Participants also placed some emphasis on upskilling the public and officials in recognising and recognising the effects of CPA as a means to delegitimise these tactics and reducing instrumental power. There has been emphasis on monitoring and exposing corporate activities in recent literature as a means counter the corporate ‘playbook,’46,53,56,57,60,61 with a range of organisations undertaking corporate watch activities. This work is essential to counter the orthodox discourses that reinforce CPA as essential or normal, as are research translation activities around this to make this work accessible in the policy and broader public environments. Further, continuing pressure needs to be applied to achieve real-time disclosure of political donations, reduce the threshold for disclosure of such donations (in Australia it is currently more than $14500),62 and make parliamentarians’ diaries available for public scrutiny. Certain types of donors are prohibited from donating to political parties in one state, including property developers and commercial gambling operators,63 but no such restrictions exist at the national level.
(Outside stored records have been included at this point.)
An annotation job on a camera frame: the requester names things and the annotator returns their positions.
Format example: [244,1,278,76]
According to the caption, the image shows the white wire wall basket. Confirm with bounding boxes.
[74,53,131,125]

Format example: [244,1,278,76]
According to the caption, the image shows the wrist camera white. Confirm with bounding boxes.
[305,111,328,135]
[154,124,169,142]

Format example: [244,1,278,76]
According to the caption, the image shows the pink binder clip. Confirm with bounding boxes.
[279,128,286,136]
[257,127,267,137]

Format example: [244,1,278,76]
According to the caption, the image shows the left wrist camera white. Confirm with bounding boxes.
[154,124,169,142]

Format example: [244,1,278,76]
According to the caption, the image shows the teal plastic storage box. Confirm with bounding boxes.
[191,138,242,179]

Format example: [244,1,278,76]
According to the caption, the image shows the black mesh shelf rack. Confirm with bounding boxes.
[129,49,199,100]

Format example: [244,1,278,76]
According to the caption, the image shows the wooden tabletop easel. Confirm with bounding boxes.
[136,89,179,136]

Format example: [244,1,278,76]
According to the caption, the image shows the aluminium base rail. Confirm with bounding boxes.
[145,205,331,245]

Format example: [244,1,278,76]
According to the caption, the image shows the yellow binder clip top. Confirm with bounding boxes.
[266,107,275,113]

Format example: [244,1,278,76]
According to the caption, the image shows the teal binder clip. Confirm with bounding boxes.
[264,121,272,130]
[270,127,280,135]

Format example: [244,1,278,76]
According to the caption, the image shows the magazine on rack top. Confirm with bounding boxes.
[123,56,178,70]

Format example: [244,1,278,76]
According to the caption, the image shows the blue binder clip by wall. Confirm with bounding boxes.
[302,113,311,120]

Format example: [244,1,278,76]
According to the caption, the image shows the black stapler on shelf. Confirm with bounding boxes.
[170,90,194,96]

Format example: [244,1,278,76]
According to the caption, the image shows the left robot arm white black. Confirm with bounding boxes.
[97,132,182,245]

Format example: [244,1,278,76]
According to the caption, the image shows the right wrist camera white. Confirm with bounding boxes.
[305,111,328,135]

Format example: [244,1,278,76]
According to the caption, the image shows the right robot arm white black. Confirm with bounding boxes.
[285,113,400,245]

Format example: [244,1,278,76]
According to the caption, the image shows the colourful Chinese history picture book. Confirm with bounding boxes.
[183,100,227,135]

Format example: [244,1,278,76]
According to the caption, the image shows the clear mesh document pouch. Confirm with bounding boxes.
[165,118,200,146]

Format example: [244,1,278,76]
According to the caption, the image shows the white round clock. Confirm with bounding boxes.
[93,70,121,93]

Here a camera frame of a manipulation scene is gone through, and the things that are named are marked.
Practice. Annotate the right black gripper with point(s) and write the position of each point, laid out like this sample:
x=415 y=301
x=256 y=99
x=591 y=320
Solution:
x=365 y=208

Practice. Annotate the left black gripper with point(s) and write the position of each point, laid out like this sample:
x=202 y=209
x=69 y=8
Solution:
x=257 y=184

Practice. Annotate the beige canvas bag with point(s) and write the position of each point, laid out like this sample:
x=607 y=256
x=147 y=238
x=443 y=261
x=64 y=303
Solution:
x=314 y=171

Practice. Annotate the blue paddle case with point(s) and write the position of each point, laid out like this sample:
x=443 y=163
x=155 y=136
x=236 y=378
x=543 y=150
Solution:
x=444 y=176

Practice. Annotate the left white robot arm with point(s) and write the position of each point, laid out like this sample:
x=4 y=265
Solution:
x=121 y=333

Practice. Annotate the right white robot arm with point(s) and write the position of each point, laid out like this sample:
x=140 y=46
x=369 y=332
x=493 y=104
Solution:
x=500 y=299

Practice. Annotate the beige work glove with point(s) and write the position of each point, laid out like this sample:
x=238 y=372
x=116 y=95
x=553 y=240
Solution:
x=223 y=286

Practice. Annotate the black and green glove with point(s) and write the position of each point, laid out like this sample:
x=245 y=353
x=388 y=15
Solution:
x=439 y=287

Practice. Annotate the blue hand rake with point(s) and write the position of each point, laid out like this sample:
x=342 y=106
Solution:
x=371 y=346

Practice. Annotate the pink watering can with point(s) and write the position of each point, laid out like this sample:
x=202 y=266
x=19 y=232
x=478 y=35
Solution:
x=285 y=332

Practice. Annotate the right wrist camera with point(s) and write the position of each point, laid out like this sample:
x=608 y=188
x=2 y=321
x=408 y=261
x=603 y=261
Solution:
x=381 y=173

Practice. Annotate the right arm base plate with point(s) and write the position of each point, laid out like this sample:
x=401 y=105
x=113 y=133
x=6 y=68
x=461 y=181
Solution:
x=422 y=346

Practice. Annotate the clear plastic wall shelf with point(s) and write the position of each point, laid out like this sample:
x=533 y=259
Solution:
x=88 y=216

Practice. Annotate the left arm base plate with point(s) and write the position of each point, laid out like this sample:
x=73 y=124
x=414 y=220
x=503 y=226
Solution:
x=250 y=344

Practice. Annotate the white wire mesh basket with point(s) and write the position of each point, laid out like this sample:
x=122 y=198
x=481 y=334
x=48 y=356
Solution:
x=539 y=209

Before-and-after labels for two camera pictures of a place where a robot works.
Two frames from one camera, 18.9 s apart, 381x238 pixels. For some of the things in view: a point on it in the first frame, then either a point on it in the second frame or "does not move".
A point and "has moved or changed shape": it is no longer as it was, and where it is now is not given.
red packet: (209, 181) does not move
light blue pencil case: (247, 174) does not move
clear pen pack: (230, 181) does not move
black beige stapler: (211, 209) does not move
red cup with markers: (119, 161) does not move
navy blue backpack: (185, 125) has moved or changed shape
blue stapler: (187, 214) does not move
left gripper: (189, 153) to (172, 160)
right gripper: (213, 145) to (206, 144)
Meanwhile industry and political participants, denying the influence of instrumental power, did not suggest any need to address this. This is entirely in line with previous observations about industry’s use of instrumental power and the prominent industry discourses.2,3,52,53,56
Structural power allows political agenda-setting and shaping markets and other environments, using institutional processes involving private investment, employment, taxation, economic activities, legal action, and others.27 This power derives from commercial and economic capital accrued via reflexive processes. Entities exercising this power promote and benefit significantly from favourable policies. Participants widely described structural power when discussing hard power. While some industry representatives disputed the use of hard power, others described industries’ economic threats to withdraw from Australia to avoid reforms, shift competitors out of the market, and emphasise their economic importance within Australia. Some described industries’ use of legal structures including trade agreements and broader legal structures to pursue business goals and avoid ‘restrictive’ regulation.
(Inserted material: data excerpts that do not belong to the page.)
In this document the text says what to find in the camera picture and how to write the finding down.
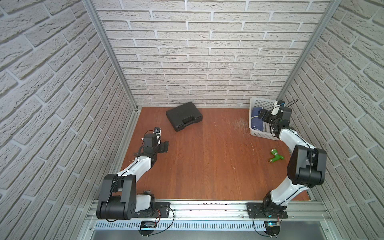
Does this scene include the blue checked pillowcase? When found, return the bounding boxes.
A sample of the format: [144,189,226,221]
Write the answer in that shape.
[250,108,268,132]

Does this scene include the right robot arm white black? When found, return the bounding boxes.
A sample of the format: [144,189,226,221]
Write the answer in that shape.
[258,106,327,214]

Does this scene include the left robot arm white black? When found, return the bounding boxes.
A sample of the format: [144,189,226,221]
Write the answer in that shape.
[96,128,169,222]

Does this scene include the white perforated plastic basket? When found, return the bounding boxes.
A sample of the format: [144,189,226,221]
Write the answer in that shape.
[248,96,286,141]

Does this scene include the green plastic toy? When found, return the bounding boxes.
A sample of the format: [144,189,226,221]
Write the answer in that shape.
[268,149,285,163]

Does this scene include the black plastic tool case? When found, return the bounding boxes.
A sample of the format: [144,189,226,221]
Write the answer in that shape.
[166,102,203,132]

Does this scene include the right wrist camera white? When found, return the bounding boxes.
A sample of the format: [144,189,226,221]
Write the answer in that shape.
[272,100,286,115]

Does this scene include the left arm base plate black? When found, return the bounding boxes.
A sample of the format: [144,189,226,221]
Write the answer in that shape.
[134,202,171,219]

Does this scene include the aluminium frame rail front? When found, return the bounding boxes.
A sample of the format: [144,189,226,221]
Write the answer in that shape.
[86,199,334,222]

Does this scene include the left controller board with cables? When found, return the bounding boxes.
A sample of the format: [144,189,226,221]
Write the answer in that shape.
[139,207,175,237]

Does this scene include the controller board with cables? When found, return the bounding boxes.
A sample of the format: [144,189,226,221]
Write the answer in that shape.
[139,207,175,237]
[252,218,281,238]

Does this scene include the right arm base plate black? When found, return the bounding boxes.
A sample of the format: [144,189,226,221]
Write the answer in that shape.
[246,202,288,219]

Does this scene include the right controller board with cables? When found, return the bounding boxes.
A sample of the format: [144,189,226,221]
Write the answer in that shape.
[252,218,281,238]

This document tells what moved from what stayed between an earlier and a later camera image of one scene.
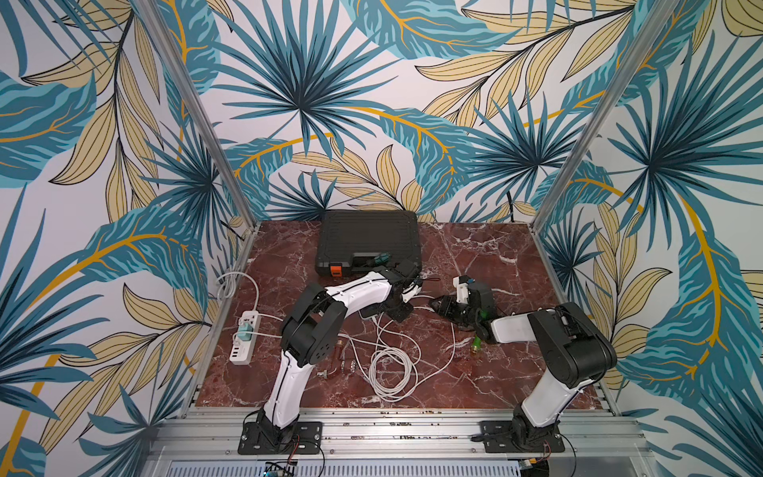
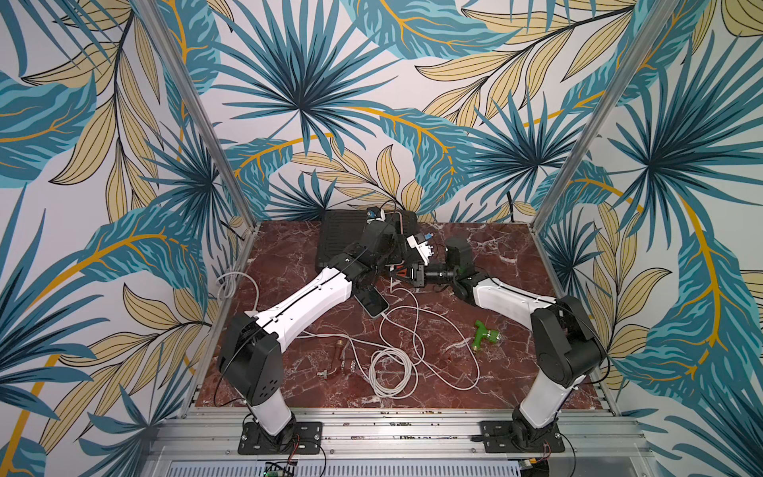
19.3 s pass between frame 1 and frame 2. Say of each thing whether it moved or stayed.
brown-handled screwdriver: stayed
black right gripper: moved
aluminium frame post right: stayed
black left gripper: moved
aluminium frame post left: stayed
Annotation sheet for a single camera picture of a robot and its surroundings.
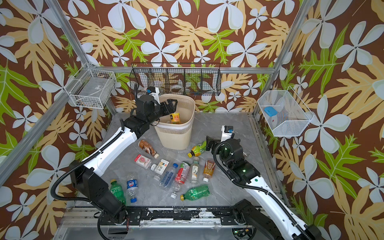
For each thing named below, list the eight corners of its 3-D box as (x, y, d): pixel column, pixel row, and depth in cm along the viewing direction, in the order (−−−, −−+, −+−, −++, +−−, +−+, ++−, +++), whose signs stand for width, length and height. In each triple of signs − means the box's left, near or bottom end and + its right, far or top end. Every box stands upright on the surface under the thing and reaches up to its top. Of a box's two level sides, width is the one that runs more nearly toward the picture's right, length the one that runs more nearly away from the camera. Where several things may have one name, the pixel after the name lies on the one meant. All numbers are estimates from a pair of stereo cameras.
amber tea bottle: (200, 181, 87) (201, 177, 83) (205, 163, 94) (205, 159, 90) (211, 184, 86) (212, 180, 82) (214, 165, 93) (215, 162, 89)
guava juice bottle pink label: (134, 161, 94) (133, 159, 91) (140, 155, 96) (138, 153, 94) (153, 172, 89) (152, 171, 87) (158, 166, 92) (157, 164, 90)
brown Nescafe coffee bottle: (138, 145, 102) (137, 142, 99) (143, 141, 104) (141, 138, 101) (156, 160, 95) (155, 157, 92) (160, 155, 97) (160, 152, 94)
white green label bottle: (190, 183, 85) (190, 181, 82) (190, 159, 94) (190, 156, 91) (200, 183, 85) (200, 181, 82) (199, 159, 94) (199, 156, 91)
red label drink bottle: (175, 181, 86) (174, 179, 82) (181, 163, 93) (181, 160, 90) (184, 184, 85) (184, 182, 81) (190, 165, 92) (190, 162, 89)
Examples of this structural power have also been described elsewhere. Trade agreements between the United States, Mexico, and Canada reportedly favour industry by expanding intellectual property rights that will increase pharmaceutical costs and weaken health and food safety oversight.64 Analyses of McDonald’s Australia reported that while they emphasise offering significant employment opportunities, these are predominantly for younger people, lower wages, and insecure employment contracts.65 Meanwhile, tobacco industry legal challenges to plain packaging policies in Australia, the United Kingdom, Canada, and the Netherlands presents another example.66
Structural power may be a consequence of access to power via resources including capital, control of orthodox discourses, and access to politicians and political processes. These appear ‘structural’ because they produce material effects, and are enhanced by processes increasingly reliant on commercial actors’ resources and inputs.27 Ongoing privatisation of goods and services that have traditionally been government responsibilities26 may likewise contribute to these. Further, globalisation has expanded the market dominance of ultra-processed food, tobacco, alcohol, and other products, deriving significant private profits, while contributing substantially to population harms, and therefore public costs.26 Meanwhile, increased privatisation of public systems enhance private profits26 These effects arise from orthodox discourses promoting the value and necessity of privatisation and globalisation, facilitating what can be observed as structural power.
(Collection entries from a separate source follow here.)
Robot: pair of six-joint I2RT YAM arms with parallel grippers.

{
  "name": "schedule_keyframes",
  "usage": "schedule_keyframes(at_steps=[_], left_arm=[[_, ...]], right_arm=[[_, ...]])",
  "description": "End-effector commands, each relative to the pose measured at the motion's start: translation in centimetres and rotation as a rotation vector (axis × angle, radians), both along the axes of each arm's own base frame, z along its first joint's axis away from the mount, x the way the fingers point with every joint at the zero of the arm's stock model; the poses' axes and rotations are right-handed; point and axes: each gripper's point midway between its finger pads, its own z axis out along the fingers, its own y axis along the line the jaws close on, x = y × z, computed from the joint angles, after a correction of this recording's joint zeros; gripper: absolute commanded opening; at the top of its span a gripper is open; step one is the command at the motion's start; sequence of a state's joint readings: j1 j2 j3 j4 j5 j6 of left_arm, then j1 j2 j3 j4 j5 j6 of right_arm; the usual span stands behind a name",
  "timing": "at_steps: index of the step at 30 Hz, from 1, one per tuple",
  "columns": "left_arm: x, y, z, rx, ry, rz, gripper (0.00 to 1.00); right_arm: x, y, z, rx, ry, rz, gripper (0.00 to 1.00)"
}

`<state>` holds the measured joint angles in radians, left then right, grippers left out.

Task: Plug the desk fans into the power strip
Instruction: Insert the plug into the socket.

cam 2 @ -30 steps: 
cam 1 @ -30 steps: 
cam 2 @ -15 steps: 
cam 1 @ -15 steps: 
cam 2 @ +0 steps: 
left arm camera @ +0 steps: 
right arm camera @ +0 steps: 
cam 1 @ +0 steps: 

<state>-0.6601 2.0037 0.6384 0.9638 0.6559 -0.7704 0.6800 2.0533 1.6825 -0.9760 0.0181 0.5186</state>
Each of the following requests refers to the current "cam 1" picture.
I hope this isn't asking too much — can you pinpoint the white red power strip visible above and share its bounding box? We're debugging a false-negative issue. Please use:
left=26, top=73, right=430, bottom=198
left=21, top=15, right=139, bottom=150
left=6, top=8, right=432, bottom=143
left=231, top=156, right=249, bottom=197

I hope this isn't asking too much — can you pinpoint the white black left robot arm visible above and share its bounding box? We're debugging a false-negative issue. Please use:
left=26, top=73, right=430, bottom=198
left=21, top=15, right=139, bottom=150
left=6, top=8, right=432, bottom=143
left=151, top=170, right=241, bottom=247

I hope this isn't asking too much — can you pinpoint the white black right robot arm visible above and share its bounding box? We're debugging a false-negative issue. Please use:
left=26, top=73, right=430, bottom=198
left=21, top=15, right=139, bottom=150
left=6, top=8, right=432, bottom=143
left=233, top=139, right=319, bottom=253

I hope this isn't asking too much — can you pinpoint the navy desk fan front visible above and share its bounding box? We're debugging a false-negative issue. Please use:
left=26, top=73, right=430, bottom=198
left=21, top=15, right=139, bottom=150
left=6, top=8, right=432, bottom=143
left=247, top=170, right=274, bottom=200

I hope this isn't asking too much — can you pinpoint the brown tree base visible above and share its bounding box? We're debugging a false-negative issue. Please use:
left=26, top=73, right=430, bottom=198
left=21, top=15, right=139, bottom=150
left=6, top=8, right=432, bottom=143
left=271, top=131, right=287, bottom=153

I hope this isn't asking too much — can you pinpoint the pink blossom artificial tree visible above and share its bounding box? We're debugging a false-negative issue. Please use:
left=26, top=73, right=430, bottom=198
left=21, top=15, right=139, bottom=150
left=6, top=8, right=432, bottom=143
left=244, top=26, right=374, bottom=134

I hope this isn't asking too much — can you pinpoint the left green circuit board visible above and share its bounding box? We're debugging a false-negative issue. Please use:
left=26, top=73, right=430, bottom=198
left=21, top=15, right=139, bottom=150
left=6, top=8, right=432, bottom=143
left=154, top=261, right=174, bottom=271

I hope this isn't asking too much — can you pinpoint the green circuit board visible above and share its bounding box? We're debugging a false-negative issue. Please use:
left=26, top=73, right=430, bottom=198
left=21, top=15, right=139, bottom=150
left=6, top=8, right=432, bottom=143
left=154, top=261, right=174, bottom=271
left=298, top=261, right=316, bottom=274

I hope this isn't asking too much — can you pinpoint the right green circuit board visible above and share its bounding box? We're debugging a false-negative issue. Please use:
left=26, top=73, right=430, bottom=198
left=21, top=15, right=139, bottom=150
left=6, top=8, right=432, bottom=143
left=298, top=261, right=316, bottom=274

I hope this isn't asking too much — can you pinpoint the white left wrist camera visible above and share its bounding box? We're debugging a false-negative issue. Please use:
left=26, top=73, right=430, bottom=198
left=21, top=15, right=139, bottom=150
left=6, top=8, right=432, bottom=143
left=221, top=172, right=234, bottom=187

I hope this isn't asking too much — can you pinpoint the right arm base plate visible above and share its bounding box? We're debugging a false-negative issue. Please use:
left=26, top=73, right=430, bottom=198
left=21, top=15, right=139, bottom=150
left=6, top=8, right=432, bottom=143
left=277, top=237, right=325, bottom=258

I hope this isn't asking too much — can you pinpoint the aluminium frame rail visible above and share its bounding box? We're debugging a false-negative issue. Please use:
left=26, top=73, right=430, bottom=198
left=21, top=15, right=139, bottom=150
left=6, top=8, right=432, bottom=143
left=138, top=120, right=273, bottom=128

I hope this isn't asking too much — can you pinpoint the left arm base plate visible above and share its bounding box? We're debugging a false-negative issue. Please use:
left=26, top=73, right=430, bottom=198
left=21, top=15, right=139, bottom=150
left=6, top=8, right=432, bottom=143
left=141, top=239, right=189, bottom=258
Structural power cannot be examined in isolation, and particularly not in isolation from discursive power.67 There are several examples of the reduction of structural power. This has included using structures like financial power and disinvestment practices. Perhaps the most prominent of these are in tobacco and arms. Tobacco Free Portfolios have worked to divest from tobacco in some of the world’s largest financial markets including banking, insurance, pension funds, wealth management, and others.68 Similarly, Quit Nukes and Don’t Bank on the Bomb work for divestment from nuclear weapons among financial institutions and have seen good success.69,70 However, these shifts have happened in line with international shifts in the legal environments (ie, the Framework Convention on Tobacco Control and the Treaty on the Prohibition of Nuclear Weapons)71,72 and broad societal shifts in discursive power surrounding the tobacco and arms industries in particular.73 Therefore, approaches to addressing structural power need to be considered in conjunction with discursive power.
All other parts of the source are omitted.